Global United Media is a corporate entity in the Indian film markets formed in March 2014. The company's core engagement is film production, acquisition and distribution across languages, genres and territories. Global United Media has distributed films such as K.G.F: Chapter 1, Baahubali: The Beginning (2015), I (2015) across Kerala.

==Team==
- Prem Menon (Director)

==History==
Global United Media Company Pvt Ltd was formed in March 2014, under the leadership of Mr. Prem Menon.

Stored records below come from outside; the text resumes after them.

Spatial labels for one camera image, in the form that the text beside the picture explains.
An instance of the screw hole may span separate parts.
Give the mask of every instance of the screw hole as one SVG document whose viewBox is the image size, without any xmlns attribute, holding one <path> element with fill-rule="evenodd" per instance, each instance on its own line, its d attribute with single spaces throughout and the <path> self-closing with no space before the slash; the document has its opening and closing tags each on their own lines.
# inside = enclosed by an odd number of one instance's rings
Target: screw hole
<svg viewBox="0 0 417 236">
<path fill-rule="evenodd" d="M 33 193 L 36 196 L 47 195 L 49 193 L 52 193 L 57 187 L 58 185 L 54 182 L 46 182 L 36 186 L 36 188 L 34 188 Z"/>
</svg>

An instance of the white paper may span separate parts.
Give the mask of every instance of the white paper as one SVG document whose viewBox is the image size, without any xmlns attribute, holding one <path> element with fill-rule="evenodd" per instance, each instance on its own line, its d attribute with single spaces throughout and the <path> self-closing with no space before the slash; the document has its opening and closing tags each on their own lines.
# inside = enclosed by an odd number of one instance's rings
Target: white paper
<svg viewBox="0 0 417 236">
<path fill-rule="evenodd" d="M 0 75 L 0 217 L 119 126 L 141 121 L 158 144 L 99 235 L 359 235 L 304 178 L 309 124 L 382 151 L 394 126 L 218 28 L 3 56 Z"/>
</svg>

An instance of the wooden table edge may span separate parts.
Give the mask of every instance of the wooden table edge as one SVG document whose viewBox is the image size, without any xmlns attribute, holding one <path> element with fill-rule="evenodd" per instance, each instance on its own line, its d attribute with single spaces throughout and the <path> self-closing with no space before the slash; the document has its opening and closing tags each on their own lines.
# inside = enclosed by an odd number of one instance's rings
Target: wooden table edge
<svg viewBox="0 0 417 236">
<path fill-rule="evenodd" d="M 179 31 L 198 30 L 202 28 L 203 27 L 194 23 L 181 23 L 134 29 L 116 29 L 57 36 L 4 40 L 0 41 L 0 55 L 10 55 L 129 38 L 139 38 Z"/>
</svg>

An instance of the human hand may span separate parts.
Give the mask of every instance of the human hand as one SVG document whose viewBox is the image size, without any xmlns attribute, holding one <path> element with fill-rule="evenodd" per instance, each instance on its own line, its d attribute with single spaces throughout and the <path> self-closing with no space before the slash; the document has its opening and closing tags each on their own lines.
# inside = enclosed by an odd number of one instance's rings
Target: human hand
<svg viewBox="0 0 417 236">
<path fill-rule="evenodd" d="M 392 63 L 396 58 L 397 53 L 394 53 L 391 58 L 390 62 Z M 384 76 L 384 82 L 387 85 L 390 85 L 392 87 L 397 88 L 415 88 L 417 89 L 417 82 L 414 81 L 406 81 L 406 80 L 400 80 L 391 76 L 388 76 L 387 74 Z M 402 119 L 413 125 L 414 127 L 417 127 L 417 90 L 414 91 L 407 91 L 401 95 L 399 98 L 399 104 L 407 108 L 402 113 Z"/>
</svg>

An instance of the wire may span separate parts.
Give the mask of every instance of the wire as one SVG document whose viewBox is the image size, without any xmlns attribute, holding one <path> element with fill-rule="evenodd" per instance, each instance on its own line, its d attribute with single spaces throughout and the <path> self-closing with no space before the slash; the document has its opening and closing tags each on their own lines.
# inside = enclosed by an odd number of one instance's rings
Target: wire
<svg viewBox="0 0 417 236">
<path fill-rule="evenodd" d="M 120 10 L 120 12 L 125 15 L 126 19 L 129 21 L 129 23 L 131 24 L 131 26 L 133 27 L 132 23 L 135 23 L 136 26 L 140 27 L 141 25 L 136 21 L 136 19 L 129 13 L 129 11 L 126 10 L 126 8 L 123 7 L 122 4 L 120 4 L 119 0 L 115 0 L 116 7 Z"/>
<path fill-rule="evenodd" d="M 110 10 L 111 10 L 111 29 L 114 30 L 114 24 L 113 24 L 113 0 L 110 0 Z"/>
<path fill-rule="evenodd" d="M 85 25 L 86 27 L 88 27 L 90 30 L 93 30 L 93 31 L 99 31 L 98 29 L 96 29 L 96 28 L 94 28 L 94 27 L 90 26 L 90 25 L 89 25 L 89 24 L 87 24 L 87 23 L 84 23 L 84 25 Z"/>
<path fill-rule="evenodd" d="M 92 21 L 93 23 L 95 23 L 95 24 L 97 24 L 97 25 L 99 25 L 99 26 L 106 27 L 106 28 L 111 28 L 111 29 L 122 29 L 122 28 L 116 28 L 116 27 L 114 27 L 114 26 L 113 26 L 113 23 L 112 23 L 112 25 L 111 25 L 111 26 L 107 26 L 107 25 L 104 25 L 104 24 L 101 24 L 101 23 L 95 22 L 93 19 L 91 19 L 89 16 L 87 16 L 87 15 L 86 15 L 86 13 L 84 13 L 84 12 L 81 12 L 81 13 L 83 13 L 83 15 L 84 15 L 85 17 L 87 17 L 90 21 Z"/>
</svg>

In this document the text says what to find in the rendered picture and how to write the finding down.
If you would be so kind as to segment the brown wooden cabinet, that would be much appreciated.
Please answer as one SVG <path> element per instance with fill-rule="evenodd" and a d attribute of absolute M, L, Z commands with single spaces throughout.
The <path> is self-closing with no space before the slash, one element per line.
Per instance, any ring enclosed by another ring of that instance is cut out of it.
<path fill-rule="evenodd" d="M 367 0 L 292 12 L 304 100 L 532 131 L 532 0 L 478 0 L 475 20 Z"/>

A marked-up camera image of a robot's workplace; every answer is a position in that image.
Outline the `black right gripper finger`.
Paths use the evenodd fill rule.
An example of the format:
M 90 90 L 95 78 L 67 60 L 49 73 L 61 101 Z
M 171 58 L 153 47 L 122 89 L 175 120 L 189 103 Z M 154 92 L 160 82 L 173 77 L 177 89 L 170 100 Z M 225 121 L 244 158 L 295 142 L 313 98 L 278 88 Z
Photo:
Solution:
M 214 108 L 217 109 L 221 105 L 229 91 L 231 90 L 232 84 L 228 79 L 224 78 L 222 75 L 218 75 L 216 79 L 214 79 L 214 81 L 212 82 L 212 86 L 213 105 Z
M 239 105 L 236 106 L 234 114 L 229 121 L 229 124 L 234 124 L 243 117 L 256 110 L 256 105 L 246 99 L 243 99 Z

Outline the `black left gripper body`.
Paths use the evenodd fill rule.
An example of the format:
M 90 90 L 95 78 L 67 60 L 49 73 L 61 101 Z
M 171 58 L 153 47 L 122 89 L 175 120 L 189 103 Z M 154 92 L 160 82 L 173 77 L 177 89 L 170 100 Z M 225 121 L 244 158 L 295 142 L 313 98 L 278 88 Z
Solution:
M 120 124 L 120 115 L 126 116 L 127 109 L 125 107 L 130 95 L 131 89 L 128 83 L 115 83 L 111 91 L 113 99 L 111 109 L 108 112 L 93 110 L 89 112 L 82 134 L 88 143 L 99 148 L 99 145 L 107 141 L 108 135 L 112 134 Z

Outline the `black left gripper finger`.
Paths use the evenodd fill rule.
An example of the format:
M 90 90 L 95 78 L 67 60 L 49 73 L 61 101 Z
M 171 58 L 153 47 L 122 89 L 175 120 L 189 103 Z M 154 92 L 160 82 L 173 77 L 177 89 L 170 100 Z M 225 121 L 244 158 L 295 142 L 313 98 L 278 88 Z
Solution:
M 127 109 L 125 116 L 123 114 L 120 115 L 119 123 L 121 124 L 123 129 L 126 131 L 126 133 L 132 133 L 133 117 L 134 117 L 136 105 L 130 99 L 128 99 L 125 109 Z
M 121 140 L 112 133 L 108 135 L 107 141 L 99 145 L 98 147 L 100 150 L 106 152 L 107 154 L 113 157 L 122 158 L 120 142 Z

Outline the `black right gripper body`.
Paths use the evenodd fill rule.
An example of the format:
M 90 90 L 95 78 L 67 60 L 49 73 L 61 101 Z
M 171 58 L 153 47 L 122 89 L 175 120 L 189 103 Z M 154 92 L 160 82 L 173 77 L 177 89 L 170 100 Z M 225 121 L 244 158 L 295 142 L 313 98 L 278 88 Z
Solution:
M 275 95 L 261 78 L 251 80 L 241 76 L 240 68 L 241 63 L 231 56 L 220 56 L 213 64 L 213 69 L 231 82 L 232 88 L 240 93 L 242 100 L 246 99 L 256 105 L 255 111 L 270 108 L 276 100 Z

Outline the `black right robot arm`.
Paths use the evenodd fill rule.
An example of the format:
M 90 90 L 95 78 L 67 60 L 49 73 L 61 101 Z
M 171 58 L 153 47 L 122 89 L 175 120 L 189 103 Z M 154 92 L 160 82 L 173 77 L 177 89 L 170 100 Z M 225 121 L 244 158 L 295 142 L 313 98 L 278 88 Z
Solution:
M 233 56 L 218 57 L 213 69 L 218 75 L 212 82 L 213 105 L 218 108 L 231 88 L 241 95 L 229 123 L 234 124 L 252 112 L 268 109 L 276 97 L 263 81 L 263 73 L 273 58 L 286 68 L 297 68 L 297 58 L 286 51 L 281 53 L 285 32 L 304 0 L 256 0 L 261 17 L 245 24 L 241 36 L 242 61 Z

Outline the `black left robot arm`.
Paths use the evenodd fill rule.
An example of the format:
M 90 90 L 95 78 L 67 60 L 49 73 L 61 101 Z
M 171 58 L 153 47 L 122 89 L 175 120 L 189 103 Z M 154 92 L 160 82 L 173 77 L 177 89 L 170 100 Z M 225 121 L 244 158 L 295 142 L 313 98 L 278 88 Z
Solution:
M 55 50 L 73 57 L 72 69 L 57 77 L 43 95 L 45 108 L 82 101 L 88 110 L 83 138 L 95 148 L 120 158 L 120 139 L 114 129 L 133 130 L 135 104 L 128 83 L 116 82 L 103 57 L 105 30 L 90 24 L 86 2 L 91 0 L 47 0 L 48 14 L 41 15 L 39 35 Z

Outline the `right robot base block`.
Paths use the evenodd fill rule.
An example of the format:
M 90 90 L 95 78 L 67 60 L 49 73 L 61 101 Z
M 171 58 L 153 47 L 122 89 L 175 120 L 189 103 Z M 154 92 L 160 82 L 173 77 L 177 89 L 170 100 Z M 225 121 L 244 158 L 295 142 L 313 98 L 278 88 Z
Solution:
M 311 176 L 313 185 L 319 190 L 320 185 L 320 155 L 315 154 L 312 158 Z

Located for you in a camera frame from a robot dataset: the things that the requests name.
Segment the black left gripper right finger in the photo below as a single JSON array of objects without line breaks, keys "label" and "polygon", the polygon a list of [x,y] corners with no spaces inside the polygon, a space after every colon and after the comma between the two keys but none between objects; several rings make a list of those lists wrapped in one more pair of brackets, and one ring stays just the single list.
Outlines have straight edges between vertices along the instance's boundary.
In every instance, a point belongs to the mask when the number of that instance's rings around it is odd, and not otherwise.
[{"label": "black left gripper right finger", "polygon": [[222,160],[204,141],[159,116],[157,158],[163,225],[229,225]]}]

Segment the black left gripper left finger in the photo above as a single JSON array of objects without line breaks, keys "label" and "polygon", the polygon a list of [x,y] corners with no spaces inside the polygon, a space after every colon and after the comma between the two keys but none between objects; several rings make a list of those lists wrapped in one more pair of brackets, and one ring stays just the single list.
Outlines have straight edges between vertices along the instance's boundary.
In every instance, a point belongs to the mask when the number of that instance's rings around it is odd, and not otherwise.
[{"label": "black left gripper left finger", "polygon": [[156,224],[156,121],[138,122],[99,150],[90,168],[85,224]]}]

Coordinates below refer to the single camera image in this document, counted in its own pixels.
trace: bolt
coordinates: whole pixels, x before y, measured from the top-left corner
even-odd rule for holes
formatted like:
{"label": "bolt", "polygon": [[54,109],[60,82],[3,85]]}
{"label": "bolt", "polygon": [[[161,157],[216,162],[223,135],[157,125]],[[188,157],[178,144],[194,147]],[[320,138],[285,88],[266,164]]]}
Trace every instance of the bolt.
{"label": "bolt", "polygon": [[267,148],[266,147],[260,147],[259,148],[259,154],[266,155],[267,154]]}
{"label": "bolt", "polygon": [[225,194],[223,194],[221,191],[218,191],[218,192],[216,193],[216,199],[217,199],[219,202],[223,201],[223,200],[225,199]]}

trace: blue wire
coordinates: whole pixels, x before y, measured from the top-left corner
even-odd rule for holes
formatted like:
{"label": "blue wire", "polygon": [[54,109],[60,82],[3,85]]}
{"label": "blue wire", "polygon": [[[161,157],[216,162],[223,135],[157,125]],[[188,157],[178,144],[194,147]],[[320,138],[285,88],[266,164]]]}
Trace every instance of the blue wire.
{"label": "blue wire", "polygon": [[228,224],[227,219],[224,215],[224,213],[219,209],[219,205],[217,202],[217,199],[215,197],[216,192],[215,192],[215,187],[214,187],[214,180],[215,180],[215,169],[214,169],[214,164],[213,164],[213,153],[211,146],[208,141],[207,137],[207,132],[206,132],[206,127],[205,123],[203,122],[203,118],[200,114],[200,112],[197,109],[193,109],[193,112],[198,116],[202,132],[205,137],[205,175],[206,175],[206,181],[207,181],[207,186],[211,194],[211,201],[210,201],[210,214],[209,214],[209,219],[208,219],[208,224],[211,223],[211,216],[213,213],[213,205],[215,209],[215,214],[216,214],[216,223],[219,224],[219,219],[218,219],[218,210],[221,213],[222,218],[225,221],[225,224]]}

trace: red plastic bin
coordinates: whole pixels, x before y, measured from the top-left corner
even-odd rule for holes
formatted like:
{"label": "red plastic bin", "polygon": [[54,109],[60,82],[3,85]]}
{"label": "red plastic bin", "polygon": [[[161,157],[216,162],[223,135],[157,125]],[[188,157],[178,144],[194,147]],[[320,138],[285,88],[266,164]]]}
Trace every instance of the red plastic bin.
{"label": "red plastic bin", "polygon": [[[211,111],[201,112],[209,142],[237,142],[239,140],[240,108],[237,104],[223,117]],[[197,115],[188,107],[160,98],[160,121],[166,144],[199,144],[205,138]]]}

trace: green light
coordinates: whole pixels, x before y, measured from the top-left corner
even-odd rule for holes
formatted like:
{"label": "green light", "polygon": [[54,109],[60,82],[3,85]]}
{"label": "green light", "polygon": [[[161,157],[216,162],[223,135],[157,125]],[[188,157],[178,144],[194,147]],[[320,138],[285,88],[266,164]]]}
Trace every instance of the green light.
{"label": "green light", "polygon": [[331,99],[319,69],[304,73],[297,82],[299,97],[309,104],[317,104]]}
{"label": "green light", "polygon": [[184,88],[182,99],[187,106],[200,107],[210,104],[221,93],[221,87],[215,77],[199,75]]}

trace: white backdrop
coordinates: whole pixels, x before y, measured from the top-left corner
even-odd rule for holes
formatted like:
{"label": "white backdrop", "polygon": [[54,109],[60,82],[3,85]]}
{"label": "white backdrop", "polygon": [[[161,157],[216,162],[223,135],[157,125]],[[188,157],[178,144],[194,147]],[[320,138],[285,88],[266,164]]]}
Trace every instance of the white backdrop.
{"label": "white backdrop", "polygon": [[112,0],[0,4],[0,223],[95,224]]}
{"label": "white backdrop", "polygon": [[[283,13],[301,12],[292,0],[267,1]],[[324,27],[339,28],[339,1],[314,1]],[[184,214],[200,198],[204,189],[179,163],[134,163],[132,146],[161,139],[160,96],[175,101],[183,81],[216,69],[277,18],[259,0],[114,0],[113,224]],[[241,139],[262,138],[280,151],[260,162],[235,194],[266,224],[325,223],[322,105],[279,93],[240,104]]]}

Founded for film production, acquisition and distribution across languages, genres and territories.

==Films==

===Film productions===

| No | Year | Film | Actors | Director | Language |
|---|---|---|---|---|---|
| 1 | 2015 | Lord Livingstone 7000 Kandi | Kunchako Boban, Bharath, Reenu Mathews, Nedumudi Venu, Sunny Wayne, Chemban Vinod Jose, Jacob Gregory, Sudheer Karamana | Anil Radhakrishnan Menon | Malayalam |
| 2 | 2016 | Kammatipaadam | Dulquer Salmaan | Rajeev Ravi | Malayalam |
| 3 | 2017 | Sherlock Toms | Biju Menon | Shafi | Malayalam |

===As a distributor===

| Year | Film | Language | Territory | Notes |
| 2015 | I | Tamil | Kerala |  |
| Yagavarayinum Naa Kaakka | Tamil | Tamil Nadu |  |
| Baahubali: The Beginning | Tamil, Malayalam (Dubbed version) | Kerala |  |
| Thoongaavanam | Tamil | Tamil Nadu* NSC | Released with Escape Artists Motion Pictures, Wide Angle Creations |
| 2016 | The Jungle Book | English, | Kerala | | Indian release 8 April 2016 |
| 2016 | Devi(L) | Tamil | Kerala |  |
| 2017 | Baahubali: The Conclusion | Tamil, Malayalam (Dubbed version) | Kerala |  |
| Mersal | Tamil | Kerala |  |
| 2018 | Thobama | Malayalam | Kerala, rest of India, worldwide | Produced by Alphonse Puthren |
| 2018 | K.G.F: Chapter 1 | Malayalam (Dubbed version) | Kerala |  |
| 2019 | Yatra | Malayalam (Dubbed version) | Yola |  |
| 2025 | Baahubali: The Epic | Malayalam, Tamil |  |

==Achievements==
Global United Media was awarded the Record by Guinness World Records for World's Largest Poster for the film Baahubali which was created during the Audio Launch Event at Kochi, Kerala. The reference book made the declaration on its official website. "The largest poster has an area of 4,793.65 sq m (51,598.21 sq ft) and was achieved by Global United Media Company Pvt Ltd (India) in Kochi, India, on 27 June 2015," it said.